Wrong default configuration in SLURM cluster_script.sh template?

rnavaza · October 2, 2018, 2:40pm

Hi all,

I just managed to launch my first cryoSPARCv2 job with SLURM but there is something strange about how the GPUs are bound…
When I ask for two GPUs with the default SLURM cluster_script.sh I get two “python” processes using both GPUs each, so the GPU memory is shared between the two processes and the job crashes (asking 300 2D classes from a stack of 90000 256x256 particles).

I made some tests and I changed :
#SBATCH -n {{ num_cpu }}
to:
#SBATCH -n 1
#SBATCH --cpus-per-task={{ num_cpu }}

Now I get one “python” process using 2 CPUs (the top command shows that it uses about 170% CPU) and that is bound to the 2 GPUs; the job runs well for now.

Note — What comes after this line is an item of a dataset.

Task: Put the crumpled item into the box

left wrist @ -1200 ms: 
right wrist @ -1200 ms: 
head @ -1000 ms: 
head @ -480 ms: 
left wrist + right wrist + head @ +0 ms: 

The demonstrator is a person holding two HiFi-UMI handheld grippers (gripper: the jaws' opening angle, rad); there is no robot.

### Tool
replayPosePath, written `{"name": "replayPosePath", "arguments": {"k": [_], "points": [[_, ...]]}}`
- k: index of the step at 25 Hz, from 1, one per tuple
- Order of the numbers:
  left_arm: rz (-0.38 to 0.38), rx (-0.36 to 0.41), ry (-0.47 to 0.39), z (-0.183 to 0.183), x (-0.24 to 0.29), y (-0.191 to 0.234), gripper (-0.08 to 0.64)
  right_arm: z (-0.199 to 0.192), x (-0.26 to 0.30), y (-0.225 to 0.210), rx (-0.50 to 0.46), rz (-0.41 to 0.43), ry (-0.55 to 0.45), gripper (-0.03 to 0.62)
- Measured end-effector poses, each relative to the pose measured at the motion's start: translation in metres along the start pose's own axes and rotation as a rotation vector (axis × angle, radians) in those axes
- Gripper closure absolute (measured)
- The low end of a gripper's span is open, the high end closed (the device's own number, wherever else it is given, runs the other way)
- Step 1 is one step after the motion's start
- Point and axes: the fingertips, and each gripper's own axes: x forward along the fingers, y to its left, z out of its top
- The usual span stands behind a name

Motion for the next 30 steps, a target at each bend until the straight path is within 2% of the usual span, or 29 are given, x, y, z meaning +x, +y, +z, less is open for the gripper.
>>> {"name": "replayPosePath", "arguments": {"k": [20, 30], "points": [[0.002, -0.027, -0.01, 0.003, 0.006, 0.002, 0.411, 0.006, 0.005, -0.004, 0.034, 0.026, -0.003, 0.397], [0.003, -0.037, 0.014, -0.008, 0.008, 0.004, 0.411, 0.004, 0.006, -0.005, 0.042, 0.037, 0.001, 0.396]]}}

My question is: what’s the desired behaviour of CPU/GPU allocation in cryoSPARC v2 ?

hpourreza · October 4, 2018, 1:46pm

Dear Rafael,

I think from SLURM’s perspective both commands will give your job num_cpu cores. The -n {{ num_cpu }} is a bit risky since tasks can run on multiple nodes and your solution limit them to one node.

I am glad you are able to run a SLURM job. Could you please let me know how you were able to make SLURM work (I asked for help here but no reply yet)? I installed cryoSPARC 4 or 5 times and I followed the instructions word-by-word but when I queue a job, it runs on the master node only.

apunjani · October 4, 2018, 5:20pm

Hi @hpourreza,

What types of job were you trying to run through SLURM? Note that some job types (import, interactive jobs, etc) only run on the master node since they have minimal CPU/RAM/GPU requirements. Only “major” jobs like motion correction, refinement, etc actually will launch through the cluster scheduler.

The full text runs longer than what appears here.